- Exercise goal: Each line below containing the word "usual" needs to be shown.
====
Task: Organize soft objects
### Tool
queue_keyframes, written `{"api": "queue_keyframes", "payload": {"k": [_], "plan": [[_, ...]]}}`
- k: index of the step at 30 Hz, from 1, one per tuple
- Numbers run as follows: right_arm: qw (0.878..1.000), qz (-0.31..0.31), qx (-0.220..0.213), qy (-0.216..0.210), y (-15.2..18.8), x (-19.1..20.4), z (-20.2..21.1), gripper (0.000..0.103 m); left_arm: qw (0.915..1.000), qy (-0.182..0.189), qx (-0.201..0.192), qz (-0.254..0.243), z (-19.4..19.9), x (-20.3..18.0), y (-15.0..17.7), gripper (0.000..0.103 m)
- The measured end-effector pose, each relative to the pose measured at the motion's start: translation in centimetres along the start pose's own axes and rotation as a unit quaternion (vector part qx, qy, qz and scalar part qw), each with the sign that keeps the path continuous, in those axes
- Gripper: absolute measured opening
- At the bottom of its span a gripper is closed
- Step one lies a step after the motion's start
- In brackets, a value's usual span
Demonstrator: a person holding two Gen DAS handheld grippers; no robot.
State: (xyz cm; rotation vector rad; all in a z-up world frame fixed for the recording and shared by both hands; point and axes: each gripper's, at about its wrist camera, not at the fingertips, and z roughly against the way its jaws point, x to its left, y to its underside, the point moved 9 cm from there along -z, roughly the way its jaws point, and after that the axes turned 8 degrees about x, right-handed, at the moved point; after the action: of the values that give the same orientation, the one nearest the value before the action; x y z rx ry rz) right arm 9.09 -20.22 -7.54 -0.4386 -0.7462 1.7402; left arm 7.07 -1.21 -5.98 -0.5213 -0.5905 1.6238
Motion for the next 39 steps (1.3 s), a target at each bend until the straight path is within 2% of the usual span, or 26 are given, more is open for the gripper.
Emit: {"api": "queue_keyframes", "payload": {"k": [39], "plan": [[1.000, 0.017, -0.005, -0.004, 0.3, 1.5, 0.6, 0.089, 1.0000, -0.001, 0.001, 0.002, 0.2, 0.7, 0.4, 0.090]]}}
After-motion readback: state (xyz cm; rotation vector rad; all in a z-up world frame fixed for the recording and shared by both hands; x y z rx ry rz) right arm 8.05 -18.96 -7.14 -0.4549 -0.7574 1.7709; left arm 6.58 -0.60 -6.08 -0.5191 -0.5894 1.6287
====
- Result of this exercise:
- In brackets, a value's usual span
Motion for the next 39 steps (1.3 s), a target at each bend until the straight path is within 2% of the usual span, or 26 are given, more is open for the gripper.

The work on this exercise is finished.